TRY IT:
Could you transcribe the whole listing, keeping every line exactly the same?
--------------------------------------------------
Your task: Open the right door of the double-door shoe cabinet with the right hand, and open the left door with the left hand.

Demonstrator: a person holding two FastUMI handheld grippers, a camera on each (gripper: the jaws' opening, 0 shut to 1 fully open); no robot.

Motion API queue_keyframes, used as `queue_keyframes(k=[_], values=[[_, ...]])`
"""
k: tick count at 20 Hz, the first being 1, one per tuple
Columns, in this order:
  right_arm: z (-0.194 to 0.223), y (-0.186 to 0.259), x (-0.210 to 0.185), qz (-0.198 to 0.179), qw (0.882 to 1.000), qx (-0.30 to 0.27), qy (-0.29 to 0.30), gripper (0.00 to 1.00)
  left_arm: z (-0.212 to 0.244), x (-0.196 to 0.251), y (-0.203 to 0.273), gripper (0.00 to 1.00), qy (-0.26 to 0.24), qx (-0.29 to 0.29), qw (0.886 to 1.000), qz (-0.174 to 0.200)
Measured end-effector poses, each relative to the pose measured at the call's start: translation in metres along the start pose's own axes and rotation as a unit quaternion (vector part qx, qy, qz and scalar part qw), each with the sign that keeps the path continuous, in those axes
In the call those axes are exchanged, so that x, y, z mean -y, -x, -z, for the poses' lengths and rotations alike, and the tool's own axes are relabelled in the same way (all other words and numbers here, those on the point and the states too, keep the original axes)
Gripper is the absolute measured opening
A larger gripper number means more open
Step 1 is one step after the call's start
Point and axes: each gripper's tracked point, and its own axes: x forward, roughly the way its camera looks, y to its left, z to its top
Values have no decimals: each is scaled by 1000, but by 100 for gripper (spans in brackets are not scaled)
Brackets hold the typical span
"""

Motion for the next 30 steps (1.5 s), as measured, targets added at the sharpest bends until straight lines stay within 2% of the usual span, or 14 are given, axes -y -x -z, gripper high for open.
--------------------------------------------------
EXERCISE SOLUTION:
Your task: Open the right door of the double-door shoe cabinet with the right hand, and open the left door with the left hand.

Demonstrator: a person holding two FastUMI handheld grippers, a camera on each (gripper: the jaws' opening, 0 shut to 1 fully open); no robot.

Motion API queue_keyframes, used as `queue_keyframes(k=[_], values=[[_, ...]])`
"""
k: tick count at 20 Hz, the first being 1, one per tuple
Columns, in this order:
  right_arm: z (-0.194 to 0.223), y (-0.186 to 0.259), x (-0.210 to 0.185), qz (-0.198 to 0.179), qw (0.882 to 1.000), qx (-0.30 to 0.27), qy (-0.29 to 0.30), gripper (0.00 to 1.00)
  left_arm: z (-0.212 to 0.244), x (-0.196 to 0.251), y (-0.203 to 0.273), gripper (0.00 to 1.00), qy (-0.26 to 0.24), qx (-0.29 to 0.29), qw (0.886 to 1.000), qz (-0.174 to 0.200)
Measured end-effector poses, each relative to the pose measured at the call's start: translation in metres along the start pose's own axes and rotation as a unit quaternion (vector part qx, qy, qz and scalar part qw), each with the sign that keeps the path continuous, in those axes
In the call those axes are exchanged, so that x, y, z mean -y, -x, -z, for the poses' lengths and rotations alike, and the tool's own axes are relabelled in the same way (all other words and numbers here, those on the point and the states too, keep the original axes)
Gripper is the absolute measured opening
A larger gripper number means more open
Step 1 is one step after the call's start
Point and axes: each gripper's tracked point, and its own axes: x forward, roughly the way its camera looks, y to its left, z to its top
Values have no decimals: each is scaled by 1000, but by 100 for gripper (spans in brackets are not scaled)
Brackets hold the typical span
"""

Motion for the next 30 steps (1.5 s), as measured, targets added at the sharpest bends until straight lines stay within 2% of the usual span, or 14 are given, axes -y -x -z, gripper high for open.

No additional output will be given.